Microbial eukaryotes may play important roles in AMD communities, but those roles have only been partially determined. Fungal hyphae may contribute to the anchoring of biofilms to pyrite sediments and, in this way, provide surfaces for the attachment of prokaryotes (Baker and Banfield 2003; Ugulu et al. 2012). In addition, fungi surviving in mining facilities were considered to be able to tolerate several heavy metals at higher concentrations due to their habitats (Das et al. 2009; Cerino Córdova et al. 2011). The cell walls of these fungi have high metal-binding capacities and may also show high values of intracellular accumulation (de Rome and Gadd 1987). Heavy metals are toxic and carcinogenic to a variety of aquatic organisms, even at very low concentrations (Akar et al. 2009).
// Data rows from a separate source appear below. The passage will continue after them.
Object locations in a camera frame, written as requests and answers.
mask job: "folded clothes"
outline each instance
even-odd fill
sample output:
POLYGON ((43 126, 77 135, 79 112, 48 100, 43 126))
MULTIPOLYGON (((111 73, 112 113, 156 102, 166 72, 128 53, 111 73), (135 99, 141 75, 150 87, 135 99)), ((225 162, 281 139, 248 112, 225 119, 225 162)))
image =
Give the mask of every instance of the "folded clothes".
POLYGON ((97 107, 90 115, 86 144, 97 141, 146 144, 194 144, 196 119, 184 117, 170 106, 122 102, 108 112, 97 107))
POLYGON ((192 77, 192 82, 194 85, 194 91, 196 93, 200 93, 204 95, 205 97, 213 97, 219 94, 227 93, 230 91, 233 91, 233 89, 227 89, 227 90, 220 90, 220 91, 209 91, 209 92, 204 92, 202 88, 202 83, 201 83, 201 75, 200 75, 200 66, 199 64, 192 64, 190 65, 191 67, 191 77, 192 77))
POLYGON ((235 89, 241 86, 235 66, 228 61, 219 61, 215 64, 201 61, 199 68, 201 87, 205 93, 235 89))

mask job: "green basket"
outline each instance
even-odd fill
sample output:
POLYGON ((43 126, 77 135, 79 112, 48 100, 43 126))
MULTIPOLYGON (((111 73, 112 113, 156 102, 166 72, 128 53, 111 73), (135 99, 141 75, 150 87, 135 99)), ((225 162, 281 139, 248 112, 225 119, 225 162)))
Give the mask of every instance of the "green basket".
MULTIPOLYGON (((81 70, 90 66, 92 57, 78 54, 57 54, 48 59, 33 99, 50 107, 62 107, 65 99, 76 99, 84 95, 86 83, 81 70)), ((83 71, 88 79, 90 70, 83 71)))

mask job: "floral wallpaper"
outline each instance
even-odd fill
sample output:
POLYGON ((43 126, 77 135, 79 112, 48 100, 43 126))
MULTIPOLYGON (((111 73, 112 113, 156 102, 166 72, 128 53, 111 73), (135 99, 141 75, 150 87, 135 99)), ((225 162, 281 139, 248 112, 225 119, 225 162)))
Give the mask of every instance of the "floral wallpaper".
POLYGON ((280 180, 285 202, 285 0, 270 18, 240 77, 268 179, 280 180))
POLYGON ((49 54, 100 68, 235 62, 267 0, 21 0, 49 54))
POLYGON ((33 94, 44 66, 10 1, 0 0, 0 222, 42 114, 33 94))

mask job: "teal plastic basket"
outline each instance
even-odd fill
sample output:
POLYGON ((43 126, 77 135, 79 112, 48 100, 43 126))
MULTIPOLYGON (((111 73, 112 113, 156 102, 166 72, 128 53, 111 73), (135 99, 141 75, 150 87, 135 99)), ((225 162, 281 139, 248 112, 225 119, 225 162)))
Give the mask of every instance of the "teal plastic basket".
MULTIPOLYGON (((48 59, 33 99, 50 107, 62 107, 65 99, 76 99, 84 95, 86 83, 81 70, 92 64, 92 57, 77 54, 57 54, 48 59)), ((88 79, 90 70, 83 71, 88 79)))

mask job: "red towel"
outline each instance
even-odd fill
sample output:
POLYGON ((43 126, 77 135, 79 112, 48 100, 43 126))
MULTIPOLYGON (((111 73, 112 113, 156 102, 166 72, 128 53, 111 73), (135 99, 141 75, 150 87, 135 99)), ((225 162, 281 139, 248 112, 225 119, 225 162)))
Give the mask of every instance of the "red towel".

Among these metals, nickel is the predominant soluble ion in waste streams (Wang et al. 2007). Lead is also particularly toxic to all organisms, even at low concentrations, and can be harmful to the nervous system, gastrointestinal tract, kidneys and reproductive system, particularly in children (Feng et al. 2004; Akar et al. 2007).

Biosorption can be used for the effective removal and recovery of heavy metal ions from industrial solutions as an alternative to chemical and physical methods, such as precipitation, ion exchange and adsorption (Akar et al. 2006). Although conventional techniques can reduce the levels of metal ions, they do not appear to be very effective due to their limited pH ranges, as well as the associated expense (Wang et al. 2007).

Fungal biomass has been used for the adsorption of heavy metals from aqueous solutions (Gadd and White 1989). Fungal cell walls and their components play major roles in biosorption (Hafez et al. 1997; Kapoor and Viraraghavan 1997). Because fungi can also be easily grown in larger amounts using simple techniques, they can serve as an economical means of treating effluents loaded with toxic metal ions (Volesky and Holan 1995).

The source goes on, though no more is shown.